Après avoir vu ces masses humaines, ce monde fou faire la chaîne aux cris hystériques de jeunes filles, pour acquérir un des livre de ce Oussama, auteur saoudien, j'ai acquis la franche certitude que j'évolue dans un monde qui n'est plus le mien et que je dois le quitter en toute sérénité. Tout un service d'ordre, des corridors, des agents de gardiennage, des éléments de la sécurité sont mis en branle pour canaliser une foule en totale effervescence. Je n'ai jamais vu autant de ferventes lectrices faire de la bousculade, du coude-à-coude pour une «fantasy» devant un romancier. Seul Yasmina Khadra avait pu drainer une foule, pas aussi dense que celle-là. L'on dirait une super star du raï ou un rifka de l'époque. Oui à chacun son style, à chacun ses fans. Questionnées par mes soins, pourquoi ne lisez-vous pas nos écrivains Mohamed Dib, Mouloud Feraoun, Mammeri, Kateb Yacine, deux jeunes filles au moule de nonnes, livre en main, étreint comme un amant, me répondent, yeux écarquillés : Pourquoi ? Ils sont là, ici dans le SILA ! Mon inquiétude s'est aggravée, car ces jeunes filles ignorent même le décès des auteurs suggérés, voilà plus de 40 ans ! Elles ont compris qu'ils sont là, quelque part dans un stand en séance de dédicace !
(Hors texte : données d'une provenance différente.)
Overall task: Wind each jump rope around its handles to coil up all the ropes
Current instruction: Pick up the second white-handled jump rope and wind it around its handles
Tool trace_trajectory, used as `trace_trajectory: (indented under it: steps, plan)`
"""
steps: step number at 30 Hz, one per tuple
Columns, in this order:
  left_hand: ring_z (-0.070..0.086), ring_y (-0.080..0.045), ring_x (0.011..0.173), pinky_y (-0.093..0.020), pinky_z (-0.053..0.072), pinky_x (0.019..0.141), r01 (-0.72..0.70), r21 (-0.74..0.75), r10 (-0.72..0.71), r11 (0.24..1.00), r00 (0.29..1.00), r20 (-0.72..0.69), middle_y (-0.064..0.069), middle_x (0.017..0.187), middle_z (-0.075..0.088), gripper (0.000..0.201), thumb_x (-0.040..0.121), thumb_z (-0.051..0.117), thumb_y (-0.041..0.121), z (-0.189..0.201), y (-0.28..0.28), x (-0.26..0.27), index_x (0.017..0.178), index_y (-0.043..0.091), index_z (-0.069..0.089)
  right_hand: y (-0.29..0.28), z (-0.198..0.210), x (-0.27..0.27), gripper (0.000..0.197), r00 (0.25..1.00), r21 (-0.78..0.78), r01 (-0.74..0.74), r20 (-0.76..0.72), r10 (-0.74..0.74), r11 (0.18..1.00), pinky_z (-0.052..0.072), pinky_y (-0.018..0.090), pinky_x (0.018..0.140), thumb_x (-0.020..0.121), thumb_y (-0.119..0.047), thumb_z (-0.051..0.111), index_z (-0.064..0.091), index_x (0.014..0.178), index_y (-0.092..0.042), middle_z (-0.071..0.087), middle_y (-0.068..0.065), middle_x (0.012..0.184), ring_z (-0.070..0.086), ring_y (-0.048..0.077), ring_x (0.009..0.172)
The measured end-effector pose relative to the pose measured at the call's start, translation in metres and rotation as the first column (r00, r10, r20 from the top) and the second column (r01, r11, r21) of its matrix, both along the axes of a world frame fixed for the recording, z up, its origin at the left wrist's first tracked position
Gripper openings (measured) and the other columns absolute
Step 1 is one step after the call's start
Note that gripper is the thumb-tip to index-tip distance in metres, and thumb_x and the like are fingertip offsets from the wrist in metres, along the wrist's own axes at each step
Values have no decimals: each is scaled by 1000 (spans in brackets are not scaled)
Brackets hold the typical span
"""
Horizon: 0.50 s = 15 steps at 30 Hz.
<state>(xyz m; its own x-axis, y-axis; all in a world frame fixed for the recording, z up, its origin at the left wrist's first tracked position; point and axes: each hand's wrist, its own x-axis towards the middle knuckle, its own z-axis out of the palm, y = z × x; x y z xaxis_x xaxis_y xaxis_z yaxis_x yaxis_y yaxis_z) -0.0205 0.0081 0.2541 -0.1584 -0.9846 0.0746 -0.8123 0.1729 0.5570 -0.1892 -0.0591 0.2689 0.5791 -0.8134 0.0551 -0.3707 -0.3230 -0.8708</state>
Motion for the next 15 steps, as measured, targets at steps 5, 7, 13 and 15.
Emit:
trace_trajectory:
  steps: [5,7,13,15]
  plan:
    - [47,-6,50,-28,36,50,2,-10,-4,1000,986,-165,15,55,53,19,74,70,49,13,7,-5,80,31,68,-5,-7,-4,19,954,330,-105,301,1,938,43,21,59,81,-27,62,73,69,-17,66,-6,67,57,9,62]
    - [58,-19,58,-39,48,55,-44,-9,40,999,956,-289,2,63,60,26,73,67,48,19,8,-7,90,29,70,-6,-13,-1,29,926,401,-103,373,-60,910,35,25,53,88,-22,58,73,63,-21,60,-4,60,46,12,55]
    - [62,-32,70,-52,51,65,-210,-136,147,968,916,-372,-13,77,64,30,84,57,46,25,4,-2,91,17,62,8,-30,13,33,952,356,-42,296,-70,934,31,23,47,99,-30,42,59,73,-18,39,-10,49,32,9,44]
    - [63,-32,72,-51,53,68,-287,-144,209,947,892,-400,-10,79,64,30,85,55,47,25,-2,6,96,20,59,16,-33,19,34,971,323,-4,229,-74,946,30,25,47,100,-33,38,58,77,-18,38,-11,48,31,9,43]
Dépité, je quitte définitivement ce SILA et j'annule toutes les séances de signature programmées pour mes ouvrages. Je me noie dans «Le déluge» pour rejoindre mon «L'îlot».

D'autant plus que des chaînes de télévision nationales privées, de tout bord ont fait de cette huée un évènement culturel de niveau. Au lieu d'aller chercher ce qui a motivé cette catégorie de jeunes à s'amouracher de cet écrivain, de fouiner dans l'idéologie que véhicule son œuvre et d'expliquer la haute préférence dont il est investi par rapport aux auteurs algériens, toute expression d'écriture confondue, elles se sont bien mises, otages de la stratégie de la machine du terrible marketing qui est derrière ce «phénomène». Un auteur saoudien ?

Quand l'on saura qu'il est âgé de 45 ans, avec une enfance passée aux États-Unis, avec dans sa sarcelle 32 romans, dont la plupart ont été traduits en anglais, on peut ainsi comprendre les miracles messianiques d'une certaine intelligence toute désignée dès la prime jeunesse étasunienne. Rajouter à cela la dynamique du lobbying et voilà que les sources de l'apogée s'expliquent en partie.

Mais en finalité, je crois qu'il a raison de déclarer lors d'un récent entretien «Je pense que les anciens modèles ne sont plus attrayants pour cette génération. Utiliser un langage difficile et mettre en avant ses compétences linguistiques et cognitives pour défier le lecteur n'est plus attrayant. Les lecteurs d'aujourd'hui ont besoin d'une histoire simple, bien tissée et dans un langage fluide».

En l'état, il ne faut plus se tortiller l'arachnoïde pour peinturlurer avec une escouade lexicale un artefact épistolaire alors que sans boudage et avec des mots simples l'on peut faciliter la vie au lecteur. Voilà le message que tend à nous diffuser la foule du SILA.